For the string "camera", state the number of lines in the data that contain it, and nothing else.

>>>

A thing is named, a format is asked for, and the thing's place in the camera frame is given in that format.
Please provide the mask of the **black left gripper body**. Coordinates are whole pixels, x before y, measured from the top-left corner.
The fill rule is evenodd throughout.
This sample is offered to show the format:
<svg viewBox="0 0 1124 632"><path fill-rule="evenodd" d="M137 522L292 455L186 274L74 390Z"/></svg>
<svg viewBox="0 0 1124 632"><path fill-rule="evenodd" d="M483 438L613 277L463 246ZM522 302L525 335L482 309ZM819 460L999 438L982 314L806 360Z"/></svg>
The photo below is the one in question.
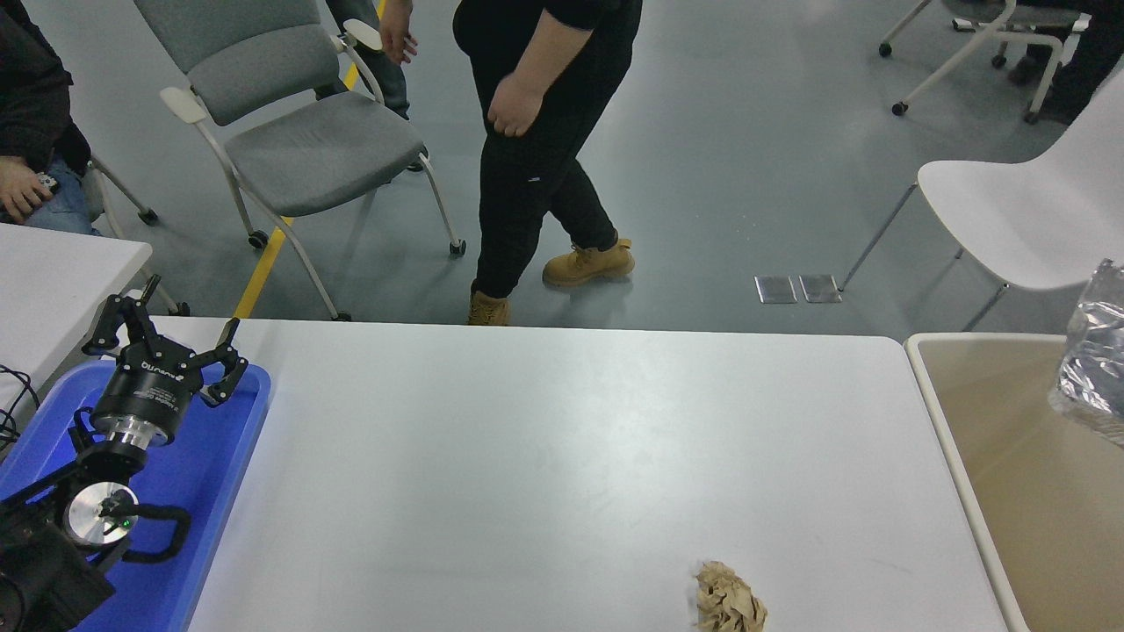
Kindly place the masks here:
<svg viewBox="0 0 1124 632"><path fill-rule="evenodd" d="M91 424L108 435L117 419L146 421L161 440L174 440L192 397L202 388L202 370L189 367L188 356L144 347L125 347L116 369L91 414Z"/></svg>

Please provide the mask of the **person's hand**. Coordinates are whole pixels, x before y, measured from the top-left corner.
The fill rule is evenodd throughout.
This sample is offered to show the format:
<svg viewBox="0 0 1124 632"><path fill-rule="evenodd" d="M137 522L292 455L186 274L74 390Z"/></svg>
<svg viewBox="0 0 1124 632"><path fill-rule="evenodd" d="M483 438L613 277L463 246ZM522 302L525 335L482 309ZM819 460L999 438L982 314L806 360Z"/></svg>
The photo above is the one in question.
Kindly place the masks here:
<svg viewBox="0 0 1124 632"><path fill-rule="evenodd" d="M19 156L1 156L1 204L11 222L21 225L54 193Z"/></svg>

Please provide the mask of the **person's right hand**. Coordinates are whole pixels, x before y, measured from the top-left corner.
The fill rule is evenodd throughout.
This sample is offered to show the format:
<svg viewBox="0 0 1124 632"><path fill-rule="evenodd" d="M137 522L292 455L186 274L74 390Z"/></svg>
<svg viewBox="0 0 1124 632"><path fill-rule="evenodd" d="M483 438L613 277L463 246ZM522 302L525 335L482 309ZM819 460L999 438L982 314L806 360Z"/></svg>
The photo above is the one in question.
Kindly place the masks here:
<svg viewBox="0 0 1124 632"><path fill-rule="evenodd" d="M386 57L395 64L409 64L418 54L418 40L411 31L411 3L386 3L380 18L380 37Z"/></svg>

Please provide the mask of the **person's left hand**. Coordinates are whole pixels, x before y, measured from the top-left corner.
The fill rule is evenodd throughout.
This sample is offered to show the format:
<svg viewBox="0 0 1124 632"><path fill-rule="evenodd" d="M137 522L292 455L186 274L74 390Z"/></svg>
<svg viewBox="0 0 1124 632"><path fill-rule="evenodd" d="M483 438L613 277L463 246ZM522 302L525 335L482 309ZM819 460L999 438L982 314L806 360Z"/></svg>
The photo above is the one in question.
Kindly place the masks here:
<svg viewBox="0 0 1124 632"><path fill-rule="evenodd" d="M495 88L493 100L488 107L486 119L496 133L510 139L518 139L531 130L537 120L544 100L544 91L529 80L511 73L504 76Z"/></svg>

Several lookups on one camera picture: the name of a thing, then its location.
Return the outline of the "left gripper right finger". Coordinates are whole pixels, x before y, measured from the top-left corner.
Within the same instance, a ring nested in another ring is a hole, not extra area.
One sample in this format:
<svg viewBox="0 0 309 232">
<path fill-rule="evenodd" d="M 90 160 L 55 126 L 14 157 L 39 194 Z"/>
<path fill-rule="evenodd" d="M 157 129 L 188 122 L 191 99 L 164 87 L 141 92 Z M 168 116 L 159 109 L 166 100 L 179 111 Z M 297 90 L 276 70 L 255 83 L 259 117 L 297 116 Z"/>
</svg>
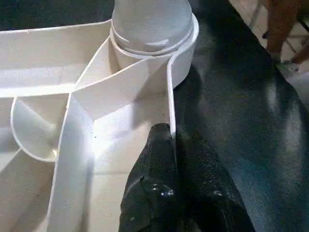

<<<

→ PROBLEM SOLUTION
2